Einen Beispiel-Erstattungsbogen findet ihr im Anhang.
Für Personen, die Bürgergeld beziehen, können Rückzahlungen auf das eigene Konto zu Problemen führen. Daher empfiehlt es sich, eine Handkasse einzurichten, über die Erstattungen in bar ausgezahlt werden können. Eine solche Kasse lässt sich ebenfalls in der Buchhaltungssoftware abbilden und ist oft ohnehin notwendig, wenn vor Ort Spenden in bar eingehen.
Weiterfinanzierung #
Wenn ihr zeitlich befristete Fördermittel erhaltet, ist es wichtig, frühzeitig weitere Finanzierungsmöglichkeiten zu prüfen und rechtzeitig Anträge zu stellen. Gleichzeitig sollten die laufenden Ausgaben gut abgestimmt werden. Bleiben am Ende eines Förderzeitraums Mittel übrig, kann es sinnvoll sein, haltbare Vorräte anzuschaffen, um Kosten auch über den Förderzeitraum hinaus teilweise aufzufangen.
Darüber hinaus solltet ihr frühzeitig überlegen, wie die Finanzierung eures Projekts langfristig gesichert werden kann. Wenn ihr erneut bei derselben Förderstelle einen Antrag stellen wollt, kann dies eine Weiterentwicklung eures Konzepts erfordern. Denkbar wäre etwa, das Angebot in weitere Küchen zu verlagern, wenn euer bisheriger Ort nicht exklusiv von euch genutzt wird. Ebenso könnten zusätzliche Bildungsangebote integriert werden – beispielsweise Veranstaltungsreihen oder Informationsmaterialien – oder eine mobile Variante eurer Kantine, mit der ihr euer Angebot bei anderen Anlässen einsetzen könnt. Schaut dabei aber immer auch auf eure Kapazitäten: Habt ihr genügend Ressourcen im Team, um den laufenden Betrieb aufrechtzuerhalten und das Projekt zu erweitern? Rechnet den Mehraufwand gegebenenfalls schon in die Finanzpläne für Förderanträge mit ein.

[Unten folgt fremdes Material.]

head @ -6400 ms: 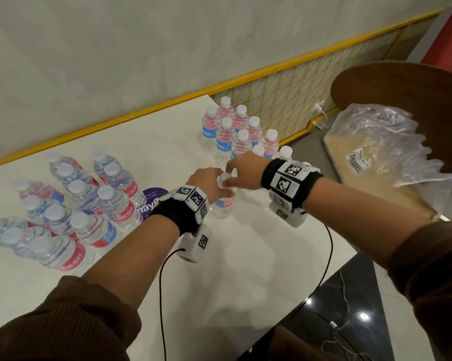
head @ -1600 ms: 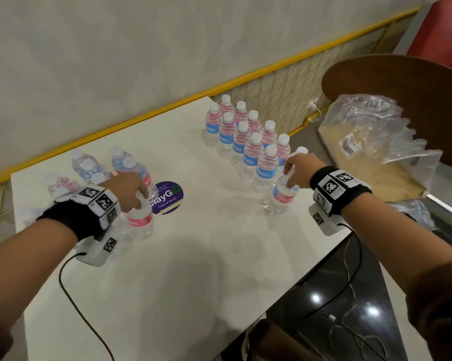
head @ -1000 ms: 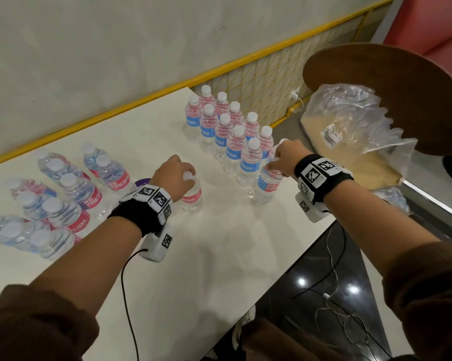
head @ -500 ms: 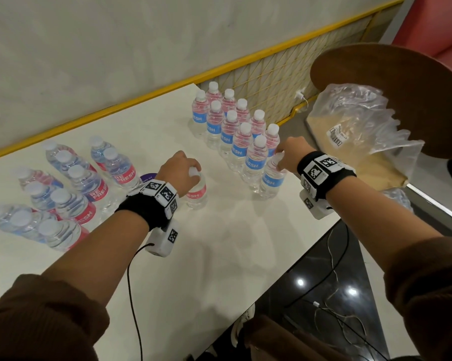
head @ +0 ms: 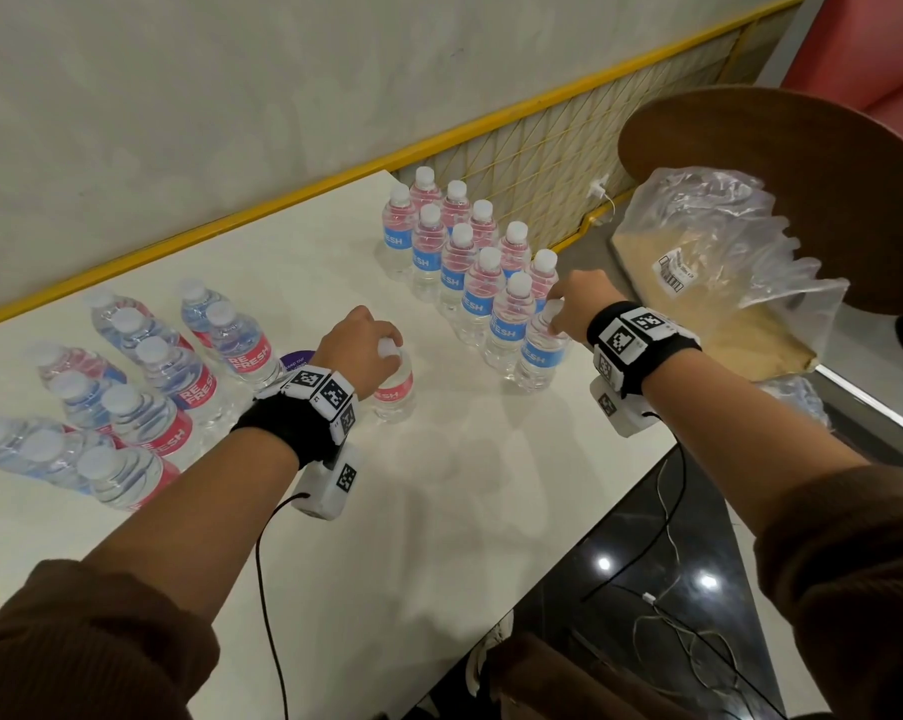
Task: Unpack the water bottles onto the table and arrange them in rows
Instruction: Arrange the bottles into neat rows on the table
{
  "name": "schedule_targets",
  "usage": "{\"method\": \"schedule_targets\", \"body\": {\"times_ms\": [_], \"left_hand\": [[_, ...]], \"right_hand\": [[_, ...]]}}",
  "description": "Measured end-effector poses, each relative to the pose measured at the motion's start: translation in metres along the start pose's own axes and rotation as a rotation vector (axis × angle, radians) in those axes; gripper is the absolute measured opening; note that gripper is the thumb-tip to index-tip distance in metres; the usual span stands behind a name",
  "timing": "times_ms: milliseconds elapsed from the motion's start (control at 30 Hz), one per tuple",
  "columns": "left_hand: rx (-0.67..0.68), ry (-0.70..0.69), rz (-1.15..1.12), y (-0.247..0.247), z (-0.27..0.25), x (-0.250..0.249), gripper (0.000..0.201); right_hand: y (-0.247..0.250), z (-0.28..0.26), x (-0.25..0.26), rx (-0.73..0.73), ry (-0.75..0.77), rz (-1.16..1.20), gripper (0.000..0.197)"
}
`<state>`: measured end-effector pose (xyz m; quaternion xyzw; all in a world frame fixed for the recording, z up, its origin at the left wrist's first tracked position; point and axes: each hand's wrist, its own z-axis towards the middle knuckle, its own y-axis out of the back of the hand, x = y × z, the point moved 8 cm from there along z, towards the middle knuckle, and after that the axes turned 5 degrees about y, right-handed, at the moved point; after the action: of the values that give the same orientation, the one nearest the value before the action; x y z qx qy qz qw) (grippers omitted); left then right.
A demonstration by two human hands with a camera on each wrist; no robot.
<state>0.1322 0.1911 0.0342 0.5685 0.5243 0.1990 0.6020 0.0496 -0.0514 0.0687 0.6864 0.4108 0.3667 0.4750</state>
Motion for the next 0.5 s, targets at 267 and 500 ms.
{"method": "schedule_targets", "body": {"times_ms": [267, 500], "left_hand": [[0.031, 0.025, 0.05, -0.002, -0.005, 0.004, 0.033], [0.154, 0.227, -0.155, -0.011, 0.0, 0.029, 0.063]], "right_hand": [[-0.004, 0.002, -0.003, -0.008, -0.053, 0.016, 0.039], [-0.008, -0.01, 0.102, -0.052, 0.354, 0.178, 0.054]]}}
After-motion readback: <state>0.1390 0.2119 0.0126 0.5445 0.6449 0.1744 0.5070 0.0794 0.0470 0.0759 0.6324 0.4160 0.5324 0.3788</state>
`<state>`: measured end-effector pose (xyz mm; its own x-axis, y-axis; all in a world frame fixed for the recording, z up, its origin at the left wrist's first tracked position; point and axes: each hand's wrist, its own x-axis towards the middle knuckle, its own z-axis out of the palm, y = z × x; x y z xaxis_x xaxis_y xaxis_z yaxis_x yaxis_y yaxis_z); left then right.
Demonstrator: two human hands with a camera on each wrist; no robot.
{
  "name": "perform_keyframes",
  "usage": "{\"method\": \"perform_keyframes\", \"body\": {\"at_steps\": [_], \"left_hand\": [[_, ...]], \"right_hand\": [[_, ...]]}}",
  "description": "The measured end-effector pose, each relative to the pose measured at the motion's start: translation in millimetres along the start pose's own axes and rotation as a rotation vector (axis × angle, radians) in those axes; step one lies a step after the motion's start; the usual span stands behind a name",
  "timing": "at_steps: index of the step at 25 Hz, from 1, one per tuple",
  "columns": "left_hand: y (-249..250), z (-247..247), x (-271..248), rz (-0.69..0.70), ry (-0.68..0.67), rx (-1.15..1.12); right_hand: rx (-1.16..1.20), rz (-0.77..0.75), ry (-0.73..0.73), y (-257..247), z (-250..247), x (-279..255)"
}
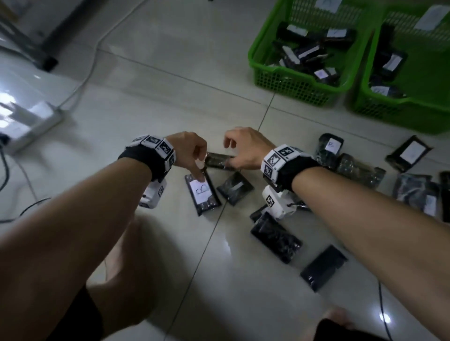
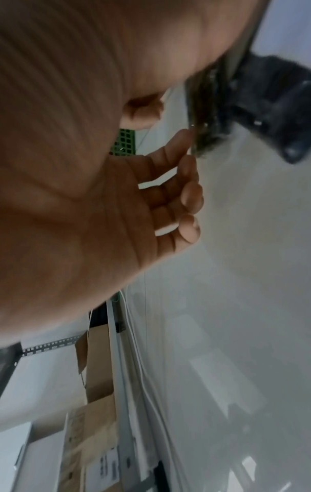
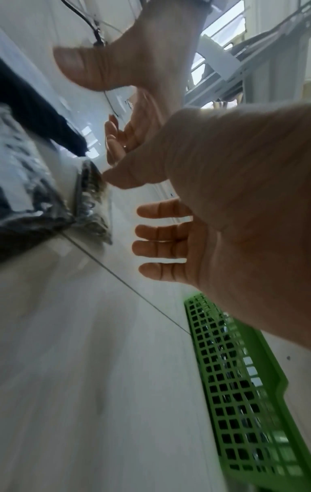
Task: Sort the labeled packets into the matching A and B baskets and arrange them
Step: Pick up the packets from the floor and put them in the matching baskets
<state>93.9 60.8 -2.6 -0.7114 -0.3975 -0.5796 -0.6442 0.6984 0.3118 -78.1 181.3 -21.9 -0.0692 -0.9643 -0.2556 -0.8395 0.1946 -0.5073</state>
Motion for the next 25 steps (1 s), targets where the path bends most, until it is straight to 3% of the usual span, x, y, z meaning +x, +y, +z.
{"method": "perform_keyframes", "body": {"at_steps": [4,8,10,13,15,16,22,25], "left_hand": [[-7,18,-8,-0.018,-0.04,0.013],[-10,23,-4,-0.026,-0.035,-0.088],[-15,18,-1,-0.037,-0.055,-0.176],[-17,-1,4,-0.037,-0.032,-0.322],[-19,-17,11,-0.02,0.03,-0.473],[-20,-25,15,-0.014,0.073,-0.542],[15,-70,49,0.057,0.309,-0.835],[44,-86,78,0.077,0.539,-0.998]], "right_hand": [[-0.079,-0.033,-0.053,0,17,3],[-0.161,-0.105,-0.005,10,13,0],[-0.05,0.003,0.094,21,10,2],[0.476,0.325,0.194,39,1,7],[0.787,0.418,0.204,42,-13,7],[0.835,0.417,0.225,42,-19,6],[0.767,0.388,0.632,68,-61,-3],[0.759,0.393,0.823,81,-90,-10]]}}
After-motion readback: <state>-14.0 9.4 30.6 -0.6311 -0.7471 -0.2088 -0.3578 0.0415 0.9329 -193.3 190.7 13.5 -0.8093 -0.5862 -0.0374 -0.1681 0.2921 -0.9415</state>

Grundsätzlich empfiehlt es sich, mehrere Finanzierungswege parallel zu verfolgen. Je mehr Anträge ihr stellt, desto höher ist die Chance auf Förderung. Im Gründungsabschnitt wurden bereits verschiedene Wege skizziert: öffentliche Förderungen auf unterschiedlichen Ebenen, projektbezogene Unterstützung durch Vereine, Stiftungen oder Privatpersonen, Preise und Wettbewerbe, die rückwirkend vergeben werden, sowie weitere Möglichkeiten wie Kostenbeteiligungen, Crowdfunding, Kooperationen oder Caterings. Während öffentliche und projektbezogene Förderungen in der Regel Anträge und spätere Verwendungsnachweise erfordern, sind einige der alternativen Modelle mit weniger Verwaltungsaufwand verbunden.